• _Required action_:
Write out exactly the lines below that run from the one containing "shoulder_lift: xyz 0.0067" through the one containing "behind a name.", both included, with no other lines.

• _Source data_:
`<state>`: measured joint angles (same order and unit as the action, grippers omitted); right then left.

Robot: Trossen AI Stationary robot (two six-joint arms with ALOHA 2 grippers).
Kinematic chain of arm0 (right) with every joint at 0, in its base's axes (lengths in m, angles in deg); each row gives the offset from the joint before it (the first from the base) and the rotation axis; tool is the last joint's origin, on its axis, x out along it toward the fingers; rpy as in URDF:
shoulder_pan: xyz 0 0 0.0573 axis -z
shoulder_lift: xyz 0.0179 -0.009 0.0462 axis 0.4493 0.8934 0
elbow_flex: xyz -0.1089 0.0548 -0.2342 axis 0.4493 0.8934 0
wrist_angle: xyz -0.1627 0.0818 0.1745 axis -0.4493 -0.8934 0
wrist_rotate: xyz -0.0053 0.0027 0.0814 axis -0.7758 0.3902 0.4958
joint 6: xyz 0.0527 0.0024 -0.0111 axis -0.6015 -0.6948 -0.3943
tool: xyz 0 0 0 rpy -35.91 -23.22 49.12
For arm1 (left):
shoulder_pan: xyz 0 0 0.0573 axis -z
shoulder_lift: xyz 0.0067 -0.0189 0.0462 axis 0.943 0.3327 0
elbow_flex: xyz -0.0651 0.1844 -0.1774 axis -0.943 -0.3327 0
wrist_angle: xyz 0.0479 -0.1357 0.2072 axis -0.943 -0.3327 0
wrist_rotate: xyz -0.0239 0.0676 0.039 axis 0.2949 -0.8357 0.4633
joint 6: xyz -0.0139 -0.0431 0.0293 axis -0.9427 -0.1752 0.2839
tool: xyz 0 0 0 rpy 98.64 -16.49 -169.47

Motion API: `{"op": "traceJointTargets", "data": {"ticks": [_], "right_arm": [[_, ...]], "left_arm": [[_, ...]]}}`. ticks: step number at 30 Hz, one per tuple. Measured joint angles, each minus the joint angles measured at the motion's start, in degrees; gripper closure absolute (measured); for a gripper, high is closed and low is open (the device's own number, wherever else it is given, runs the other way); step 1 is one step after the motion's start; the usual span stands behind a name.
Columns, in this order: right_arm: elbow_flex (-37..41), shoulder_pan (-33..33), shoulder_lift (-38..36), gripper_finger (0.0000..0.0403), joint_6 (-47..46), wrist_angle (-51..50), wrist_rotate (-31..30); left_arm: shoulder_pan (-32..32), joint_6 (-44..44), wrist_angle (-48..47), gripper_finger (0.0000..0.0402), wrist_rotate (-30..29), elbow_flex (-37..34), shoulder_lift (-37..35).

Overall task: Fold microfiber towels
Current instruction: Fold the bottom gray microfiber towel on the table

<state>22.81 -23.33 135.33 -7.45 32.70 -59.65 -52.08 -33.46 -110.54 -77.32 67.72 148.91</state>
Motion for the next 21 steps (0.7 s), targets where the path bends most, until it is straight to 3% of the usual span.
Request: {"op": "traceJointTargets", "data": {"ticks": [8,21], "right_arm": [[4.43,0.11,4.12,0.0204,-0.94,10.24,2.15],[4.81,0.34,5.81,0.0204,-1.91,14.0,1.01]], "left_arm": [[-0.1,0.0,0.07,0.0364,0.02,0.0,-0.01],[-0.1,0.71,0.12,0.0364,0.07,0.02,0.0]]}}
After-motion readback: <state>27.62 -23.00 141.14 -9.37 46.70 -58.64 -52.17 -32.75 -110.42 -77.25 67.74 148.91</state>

• _Solution to this exercise_:
shoulder_lift: xyz 0.0067 -0.0189 0.0462 axis 0.943 0.3327 0
elbow_flex: xyz -0.0651 0.1844 -0.1774 axis -0.943 -0.3327 0
wrist_angle: xyz 0.0479 -0.1357 0.2072 axis -0.943 -0.3327 0
wrist_rotate: xyz -0.0239 0.0676 0.039 axis 0.2949 -0.8357 0.4633
joint 6: xyz -0.0139 -0.0431 0.0293 axis -0.9427 -0.1752 0.2839
tool: xyz 0 0 0 rpy 98.64 -16.49 -169.47

Motion API: `{"op": "traceJointTargets", "data": {"ticks": [_], "right_arm": [[_, ...]], "left_arm": [[_, ...]]}}`. ticks: step number at 30 Hz, one per tuple. Measured joint angles, each minus the joint angles measured at the motion's start, in degrees; gripper closure absolute (measured); for a gripper, high is closed and low is open (the device's own number, wherever else it is given, runs the other way); step 1 is one step after the motion's start; the usual span stands behind a name.

The generated output is now complete.